Set down exactly, from the records below, the line with "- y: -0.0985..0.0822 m" through the line with "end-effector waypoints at", and nothing else.

START SUPPLIED RECORDS

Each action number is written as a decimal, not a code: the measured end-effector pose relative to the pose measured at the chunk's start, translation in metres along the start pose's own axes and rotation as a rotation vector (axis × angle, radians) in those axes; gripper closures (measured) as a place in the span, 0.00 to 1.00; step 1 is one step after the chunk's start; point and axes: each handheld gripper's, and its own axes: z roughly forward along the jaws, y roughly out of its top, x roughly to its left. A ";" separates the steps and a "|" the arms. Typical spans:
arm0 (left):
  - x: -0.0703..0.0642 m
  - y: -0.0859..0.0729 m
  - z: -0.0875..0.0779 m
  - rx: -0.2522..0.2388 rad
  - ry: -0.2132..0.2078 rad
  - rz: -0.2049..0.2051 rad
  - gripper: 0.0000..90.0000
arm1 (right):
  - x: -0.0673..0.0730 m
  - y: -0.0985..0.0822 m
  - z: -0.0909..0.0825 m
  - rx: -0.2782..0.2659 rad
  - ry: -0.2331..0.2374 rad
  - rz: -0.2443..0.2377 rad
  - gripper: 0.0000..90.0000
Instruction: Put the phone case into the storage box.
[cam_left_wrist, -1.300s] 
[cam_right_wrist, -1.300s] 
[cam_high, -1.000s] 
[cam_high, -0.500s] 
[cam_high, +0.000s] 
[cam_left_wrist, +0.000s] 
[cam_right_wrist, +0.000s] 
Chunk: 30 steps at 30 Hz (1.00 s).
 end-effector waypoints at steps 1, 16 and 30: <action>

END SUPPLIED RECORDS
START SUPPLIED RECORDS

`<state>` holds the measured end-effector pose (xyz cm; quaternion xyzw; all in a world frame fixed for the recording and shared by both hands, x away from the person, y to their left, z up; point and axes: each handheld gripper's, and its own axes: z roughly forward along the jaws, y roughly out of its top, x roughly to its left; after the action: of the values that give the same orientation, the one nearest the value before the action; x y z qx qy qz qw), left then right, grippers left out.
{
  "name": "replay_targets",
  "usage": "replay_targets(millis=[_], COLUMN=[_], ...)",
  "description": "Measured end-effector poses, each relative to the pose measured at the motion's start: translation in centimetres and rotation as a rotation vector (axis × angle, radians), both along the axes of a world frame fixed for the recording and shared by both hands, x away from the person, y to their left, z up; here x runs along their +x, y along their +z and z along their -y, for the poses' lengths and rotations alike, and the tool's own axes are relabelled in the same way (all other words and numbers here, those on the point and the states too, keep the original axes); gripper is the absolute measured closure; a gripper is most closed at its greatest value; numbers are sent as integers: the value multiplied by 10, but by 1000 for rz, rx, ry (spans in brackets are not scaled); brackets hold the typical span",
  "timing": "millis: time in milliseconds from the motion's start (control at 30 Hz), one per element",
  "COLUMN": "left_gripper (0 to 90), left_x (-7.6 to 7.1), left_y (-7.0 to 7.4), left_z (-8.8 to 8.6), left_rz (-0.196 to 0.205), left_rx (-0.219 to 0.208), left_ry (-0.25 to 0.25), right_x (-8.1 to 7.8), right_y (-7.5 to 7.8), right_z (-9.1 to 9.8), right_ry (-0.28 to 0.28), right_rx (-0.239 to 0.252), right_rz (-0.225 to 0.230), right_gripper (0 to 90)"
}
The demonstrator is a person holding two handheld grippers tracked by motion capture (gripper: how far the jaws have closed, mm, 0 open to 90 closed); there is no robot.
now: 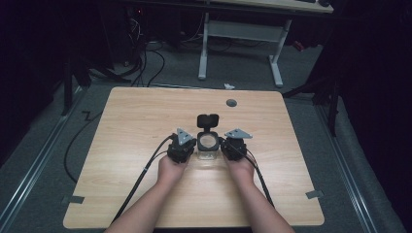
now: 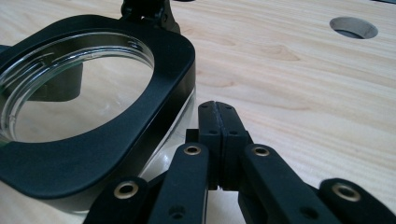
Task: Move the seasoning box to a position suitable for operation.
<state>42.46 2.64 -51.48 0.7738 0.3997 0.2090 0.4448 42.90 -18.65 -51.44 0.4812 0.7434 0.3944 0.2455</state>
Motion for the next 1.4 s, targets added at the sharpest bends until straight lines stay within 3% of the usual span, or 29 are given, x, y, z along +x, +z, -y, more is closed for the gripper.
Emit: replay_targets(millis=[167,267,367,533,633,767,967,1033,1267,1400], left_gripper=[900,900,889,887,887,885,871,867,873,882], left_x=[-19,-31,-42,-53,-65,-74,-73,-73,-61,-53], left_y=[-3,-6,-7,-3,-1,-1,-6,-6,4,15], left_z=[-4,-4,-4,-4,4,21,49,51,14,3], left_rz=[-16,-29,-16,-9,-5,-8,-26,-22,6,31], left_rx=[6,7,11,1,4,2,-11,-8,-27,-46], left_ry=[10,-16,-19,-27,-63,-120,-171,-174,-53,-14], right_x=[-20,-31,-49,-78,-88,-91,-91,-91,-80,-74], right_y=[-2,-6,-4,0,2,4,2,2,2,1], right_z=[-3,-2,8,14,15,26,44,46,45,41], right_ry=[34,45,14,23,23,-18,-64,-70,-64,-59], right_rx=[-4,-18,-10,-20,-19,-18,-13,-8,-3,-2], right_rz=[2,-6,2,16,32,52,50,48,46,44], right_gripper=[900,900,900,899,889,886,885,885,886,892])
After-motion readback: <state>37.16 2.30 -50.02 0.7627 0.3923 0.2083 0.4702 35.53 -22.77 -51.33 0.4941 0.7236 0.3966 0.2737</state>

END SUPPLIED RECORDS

## SOLUTION BELOW
  - y: -0.0985..0.0822 m
  - z: -0.0909..0.0825 m
  - rx: -0.2782..0.2659 rad
  - ry: -0.2331..0.2374 rad
  - rz: -0.2443..0.2377 rad
  - gripper: 0.0000..90.0000
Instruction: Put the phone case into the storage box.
[cam_left_wrist, -1.300s] 
[cam_right_wrist, -1.300s] 
[cam_high, -1.000s] 
[cam_high, -0.500s] 
[cam_high, +0.000s] 
[cam_left_wrist, +0.000s] 
[cam_right_wrist, +0.000s] 
Chunk: 30 steps at 30 Hz (1.00 s).
 end-effector waypoints at steps 1, 16 and 30: <action>

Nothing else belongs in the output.